Los intestinos se desparramaban como guirnaldas de rubí, el corazón yacía expuesto y el enorme charco de sangre reflejaba la luz roja del cielo. Satisfecho, desplegué mis alas y me lancé hacia las alturas. Desde arriba, el mundo era un espectáculo sublime: escombros humeantes, ciudades colapsando y paisajes cubiertos de cadáveres... los lienzos perfectos del nuevo orden. Pero, entre tanta carnicería, la imagen de aquella pelirroja volvió a invadir mi mente. Su cabello tenía el color exacto de la sangre arterial: espeso, vibrante y peligrosamente largo. La recordaba aterrorizada, encogida bajo los escombros.

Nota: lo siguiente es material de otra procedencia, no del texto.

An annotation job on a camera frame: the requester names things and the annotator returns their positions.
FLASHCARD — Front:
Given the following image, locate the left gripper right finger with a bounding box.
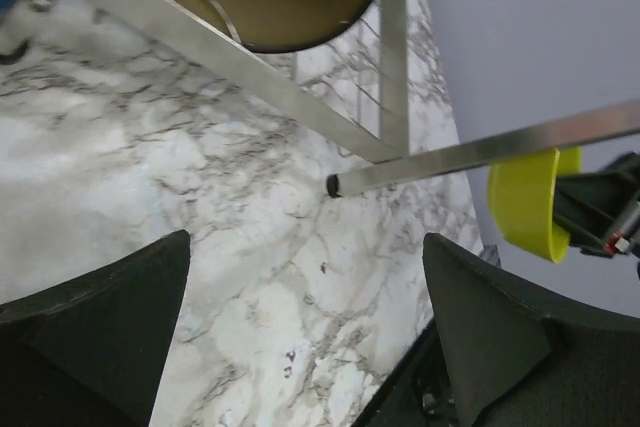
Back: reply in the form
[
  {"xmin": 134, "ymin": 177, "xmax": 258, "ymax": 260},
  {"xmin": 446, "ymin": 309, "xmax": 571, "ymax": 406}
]
[{"xmin": 423, "ymin": 233, "xmax": 639, "ymax": 426}]

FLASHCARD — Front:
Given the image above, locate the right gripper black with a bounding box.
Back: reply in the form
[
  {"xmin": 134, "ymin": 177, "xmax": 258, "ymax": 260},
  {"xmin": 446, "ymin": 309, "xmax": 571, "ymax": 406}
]
[{"xmin": 552, "ymin": 152, "xmax": 639, "ymax": 257}]

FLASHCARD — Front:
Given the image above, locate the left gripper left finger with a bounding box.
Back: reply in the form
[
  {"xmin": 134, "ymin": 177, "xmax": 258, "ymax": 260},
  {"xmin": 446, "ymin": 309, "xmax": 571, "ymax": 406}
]
[{"xmin": 1, "ymin": 230, "xmax": 190, "ymax": 426}]

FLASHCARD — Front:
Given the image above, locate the yellow-green bottom bowl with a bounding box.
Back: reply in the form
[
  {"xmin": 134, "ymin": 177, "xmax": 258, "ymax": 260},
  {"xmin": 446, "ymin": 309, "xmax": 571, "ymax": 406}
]
[{"xmin": 487, "ymin": 147, "xmax": 582, "ymax": 263}]

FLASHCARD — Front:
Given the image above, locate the stainless steel dish rack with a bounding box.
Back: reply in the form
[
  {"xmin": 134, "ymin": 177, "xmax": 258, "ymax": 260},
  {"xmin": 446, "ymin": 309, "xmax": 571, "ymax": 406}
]
[{"xmin": 29, "ymin": 0, "xmax": 640, "ymax": 199}]

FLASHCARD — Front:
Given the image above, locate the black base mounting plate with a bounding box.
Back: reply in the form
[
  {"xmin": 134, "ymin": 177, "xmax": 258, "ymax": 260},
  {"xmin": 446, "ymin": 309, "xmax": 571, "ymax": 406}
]
[{"xmin": 352, "ymin": 321, "xmax": 460, "ymax": 427}]

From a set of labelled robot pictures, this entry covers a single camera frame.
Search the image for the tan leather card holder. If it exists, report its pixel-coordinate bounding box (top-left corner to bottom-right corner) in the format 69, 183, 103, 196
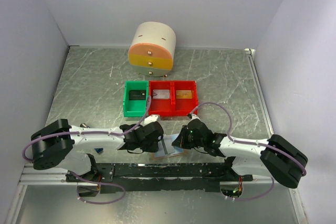
151, 134, 185, 159

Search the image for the silver crest card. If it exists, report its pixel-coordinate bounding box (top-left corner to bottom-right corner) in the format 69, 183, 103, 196
152, 90, 170, 100

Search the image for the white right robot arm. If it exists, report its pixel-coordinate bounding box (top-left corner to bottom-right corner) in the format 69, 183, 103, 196
172, 119, 308, 188

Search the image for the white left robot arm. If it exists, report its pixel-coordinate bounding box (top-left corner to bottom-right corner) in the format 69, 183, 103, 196
22, 119, 164, 182

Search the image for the card with magnetic stripe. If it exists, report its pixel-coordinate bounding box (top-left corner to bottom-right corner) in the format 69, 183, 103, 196
162, 138, 175, 155

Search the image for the black credit card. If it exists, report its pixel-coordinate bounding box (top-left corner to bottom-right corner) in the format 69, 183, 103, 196
129, 90, 146, 100

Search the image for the gold credit card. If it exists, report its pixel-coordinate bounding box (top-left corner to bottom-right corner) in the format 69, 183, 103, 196
176, 90, 194, 99

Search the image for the green plastic bin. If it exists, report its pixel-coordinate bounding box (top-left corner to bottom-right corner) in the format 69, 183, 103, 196
123, 81, 149, 117

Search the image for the right red plastic bin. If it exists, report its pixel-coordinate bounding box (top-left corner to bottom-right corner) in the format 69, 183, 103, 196
173, 80, 198, 116

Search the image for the red plastic bin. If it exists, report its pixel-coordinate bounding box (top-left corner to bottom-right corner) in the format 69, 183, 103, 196
149, 81, 173, 116
173, 80, 198, 116

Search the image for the middle red plastic bin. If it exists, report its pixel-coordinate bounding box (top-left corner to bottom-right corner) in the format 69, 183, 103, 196
149, 81, 173, 116

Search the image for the blue black lighter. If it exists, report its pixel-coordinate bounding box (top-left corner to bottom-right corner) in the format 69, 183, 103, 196
80, 123, 103, 154

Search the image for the round cream drawer cabinet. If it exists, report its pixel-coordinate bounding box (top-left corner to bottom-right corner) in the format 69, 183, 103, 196
128, 22, 176, 77

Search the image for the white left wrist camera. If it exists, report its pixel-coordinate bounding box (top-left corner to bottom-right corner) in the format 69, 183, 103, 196
144, 114, 161, 125

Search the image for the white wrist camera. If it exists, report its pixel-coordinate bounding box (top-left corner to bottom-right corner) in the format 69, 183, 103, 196
144, 114, 161, 125
187, 114, 200, 120

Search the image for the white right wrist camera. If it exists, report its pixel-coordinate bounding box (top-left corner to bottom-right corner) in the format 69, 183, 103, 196
187, 114, 200, 120

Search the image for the aluminium frame rail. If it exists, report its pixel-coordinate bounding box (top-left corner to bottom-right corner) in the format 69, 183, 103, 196
19, 163, 297, 186

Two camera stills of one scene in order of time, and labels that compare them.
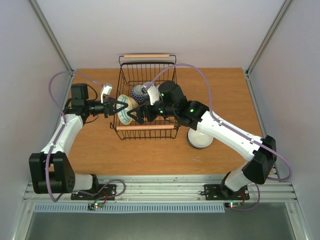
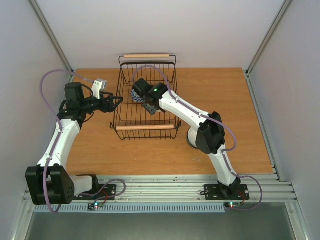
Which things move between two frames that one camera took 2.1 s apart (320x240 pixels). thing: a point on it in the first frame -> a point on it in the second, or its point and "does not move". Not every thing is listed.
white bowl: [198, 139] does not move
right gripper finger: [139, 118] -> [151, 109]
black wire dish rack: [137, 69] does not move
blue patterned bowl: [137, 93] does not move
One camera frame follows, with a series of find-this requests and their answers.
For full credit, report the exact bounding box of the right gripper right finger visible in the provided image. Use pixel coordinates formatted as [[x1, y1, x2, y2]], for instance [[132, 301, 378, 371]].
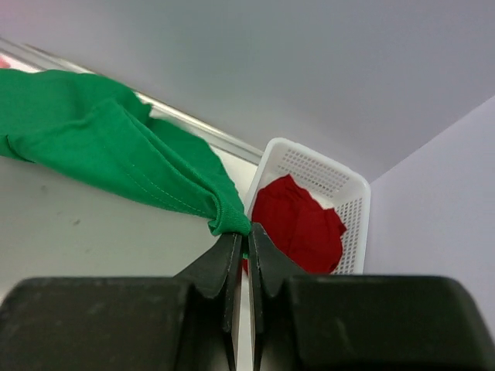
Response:
[[247, 223, 494, 370]]

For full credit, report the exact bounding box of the red t shirt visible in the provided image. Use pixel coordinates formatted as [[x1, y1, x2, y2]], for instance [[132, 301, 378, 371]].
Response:
[[251, 175, 347, 274]]

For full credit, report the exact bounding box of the pink folded t shirt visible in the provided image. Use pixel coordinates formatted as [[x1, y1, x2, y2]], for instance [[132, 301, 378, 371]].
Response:
[[0, 54, 15, 70]]

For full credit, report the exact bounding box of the green t shirt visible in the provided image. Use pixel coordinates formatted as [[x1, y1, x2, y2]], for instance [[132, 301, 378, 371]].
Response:
[[1, 69, 251, 235]]

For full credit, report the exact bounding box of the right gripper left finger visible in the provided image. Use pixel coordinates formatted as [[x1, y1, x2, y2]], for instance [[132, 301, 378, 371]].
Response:
[[1, 233, 242, 370]]

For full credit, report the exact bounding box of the white plastic basket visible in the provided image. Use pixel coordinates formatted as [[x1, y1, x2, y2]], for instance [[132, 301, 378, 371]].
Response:
[[244, 138, 371, 274]]

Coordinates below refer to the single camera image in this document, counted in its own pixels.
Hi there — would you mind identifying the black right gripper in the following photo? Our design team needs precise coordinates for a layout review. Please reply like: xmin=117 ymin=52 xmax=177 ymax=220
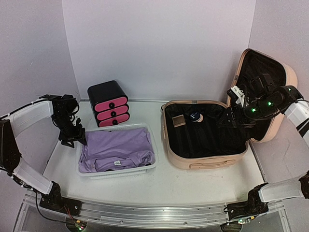
xmin=217 ymin=97 xmax=279 ymax=129

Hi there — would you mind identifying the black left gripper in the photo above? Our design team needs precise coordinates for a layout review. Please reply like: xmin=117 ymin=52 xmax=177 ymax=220
xmin=51 ymin=113 xmax=86 ymax=148

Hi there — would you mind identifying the purple garment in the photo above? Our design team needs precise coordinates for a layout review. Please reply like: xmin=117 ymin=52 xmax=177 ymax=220
xmin=78 ymin=128 xmax=155 ymax=173

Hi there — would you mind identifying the white perforated plastic basket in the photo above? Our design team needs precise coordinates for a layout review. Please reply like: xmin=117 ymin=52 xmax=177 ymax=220
xmin=75 ymin=123 xmax=159 ymax=179

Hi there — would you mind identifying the pink hard-shell suitcase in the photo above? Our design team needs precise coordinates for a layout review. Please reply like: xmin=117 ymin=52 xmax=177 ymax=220
xmin=162 ymin=49 xmax=298 ymax=170

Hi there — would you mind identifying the black pink drawer organizer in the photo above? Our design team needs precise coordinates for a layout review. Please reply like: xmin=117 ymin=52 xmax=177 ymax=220
xmin=87 ymin=80 xmax=130 ymax=127

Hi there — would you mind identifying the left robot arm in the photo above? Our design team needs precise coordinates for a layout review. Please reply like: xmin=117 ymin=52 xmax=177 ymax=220
xmin=0 ymin=94 xmax=87 ymax=211

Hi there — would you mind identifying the brown wallet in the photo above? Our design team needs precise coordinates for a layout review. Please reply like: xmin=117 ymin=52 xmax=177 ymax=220
xmin=172 ymin=115 xmax=186 ymax=128

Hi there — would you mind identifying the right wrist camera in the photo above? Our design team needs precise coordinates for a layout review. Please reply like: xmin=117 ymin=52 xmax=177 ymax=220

Sería un lienzo magnífico, pero algo en ella me susurraba que no debía destruirla de inmediato. Quería jugar con ella, saborear su desesperación gota a gota. Ella tenía una chispa diferente, algo extraño que me provocaba unas ganas violentas de romperla en millones de pedazos solo para ver cómo encajaban de nuevo. Joder. Con solo visualizar su rostro descompuesto por el miedo, mi miembro volvió a tensarse como una cuerda de acero. Tenía que llegar a mi reinado para pasar revista a mis posesiones.
En el trayecto, no pude contenerme; descendí sobre la primera mujer que encontré en las ruinas. La torturé con una precisión quirúrgica, usando su agonía para alimentar mi propio éxtasis y dándome autoplacer con el calor de su sangre brotando sobre mi piel. Fue un interludio necesario. Al terminar, tuve que someterme de nuevo a la fastidiosa pero obligatoria pulcritud. Finalmente, con el espíritu encendido y el cuerpo limpio de nuevo, retomé el vuelo hacia el sur, directo hacia mis lienzos escogidos, donde ella me esperaba sin saber que su dueño ya estaba en camino.